Back in 2015, Modcloth tested consumers’ appetite for its concept offline with temporary pop-up shops around the country. The brand opened its first permanent store in Austin after doing its due diligence: Tapping data insights, it determined that the Austin pop-up didn’t cannibalize its online business in that market. Then working with a real estate broker, ModCloth identified an Austin neighborhood with a population makeup akin to its core online shopper.

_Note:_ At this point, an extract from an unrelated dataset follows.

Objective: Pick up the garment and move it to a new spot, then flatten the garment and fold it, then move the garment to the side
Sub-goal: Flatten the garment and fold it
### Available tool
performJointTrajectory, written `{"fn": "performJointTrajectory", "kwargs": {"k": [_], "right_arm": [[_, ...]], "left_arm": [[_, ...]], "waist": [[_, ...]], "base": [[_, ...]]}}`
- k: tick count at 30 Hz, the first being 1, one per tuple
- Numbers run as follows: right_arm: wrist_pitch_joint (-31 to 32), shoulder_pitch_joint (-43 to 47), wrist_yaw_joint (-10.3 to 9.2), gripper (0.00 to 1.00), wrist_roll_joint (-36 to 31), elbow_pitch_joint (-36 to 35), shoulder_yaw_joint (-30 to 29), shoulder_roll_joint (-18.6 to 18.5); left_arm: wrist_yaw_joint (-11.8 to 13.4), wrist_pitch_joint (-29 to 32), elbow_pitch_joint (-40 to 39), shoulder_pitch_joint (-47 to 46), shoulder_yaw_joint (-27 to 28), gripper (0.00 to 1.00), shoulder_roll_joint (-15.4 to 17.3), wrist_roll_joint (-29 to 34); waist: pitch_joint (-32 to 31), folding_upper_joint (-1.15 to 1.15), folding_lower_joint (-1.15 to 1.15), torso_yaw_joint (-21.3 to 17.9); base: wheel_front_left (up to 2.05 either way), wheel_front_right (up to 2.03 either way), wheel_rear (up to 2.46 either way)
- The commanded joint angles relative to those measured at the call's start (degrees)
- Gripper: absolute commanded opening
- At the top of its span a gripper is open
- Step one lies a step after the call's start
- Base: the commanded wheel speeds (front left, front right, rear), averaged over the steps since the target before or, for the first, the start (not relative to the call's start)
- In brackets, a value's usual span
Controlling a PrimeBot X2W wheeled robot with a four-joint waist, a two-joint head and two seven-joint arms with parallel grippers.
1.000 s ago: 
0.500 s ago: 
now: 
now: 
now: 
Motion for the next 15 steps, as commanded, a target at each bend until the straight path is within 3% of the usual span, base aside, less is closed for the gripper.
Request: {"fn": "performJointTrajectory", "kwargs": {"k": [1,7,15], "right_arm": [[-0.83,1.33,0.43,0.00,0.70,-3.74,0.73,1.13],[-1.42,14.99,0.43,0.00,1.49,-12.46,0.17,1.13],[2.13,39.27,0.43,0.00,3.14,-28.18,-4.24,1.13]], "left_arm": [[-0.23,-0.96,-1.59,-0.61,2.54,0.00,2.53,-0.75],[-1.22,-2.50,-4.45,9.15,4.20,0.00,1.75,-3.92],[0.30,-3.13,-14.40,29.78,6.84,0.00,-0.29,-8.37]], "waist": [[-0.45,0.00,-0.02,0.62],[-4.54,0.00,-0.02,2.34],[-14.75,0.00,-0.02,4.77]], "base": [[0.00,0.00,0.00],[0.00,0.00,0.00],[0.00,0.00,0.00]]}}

In-store order profitability proved “substantially higher than online orders,” Kaness said
Digital native startups like eyewear merchant Warby Parker and footwear disruptor Allbirds are case studies in “methodically picking the right locations,” Kaness said. But for a DTC brand going it alone, opening stores is no easy feat. “Stores are more labor and capital intensive, which is harder to scale, and decisions like location and build-out design are hard to undo,” he said.
Whether a DTC brand opts to open namesake stores, go the wholesale route or do both, a key component of retaining customers is expansion into physical stores, said Frank Riva, vice president of marketing for 1010data, which provides analytics-based intelligence to the retail and consumer markets. It costs, on average, five times more to acquire a new customer versus retaining one, he said. And “Growing and maintaining customer loyalty is becoming more dependent upon having a broader omnichannel offering,” Riva said.
“As we see many traditional brick-and-mortar retailers scale back the number of physical locations, we see DTC brands doing just the opposite and extending their physical presence.”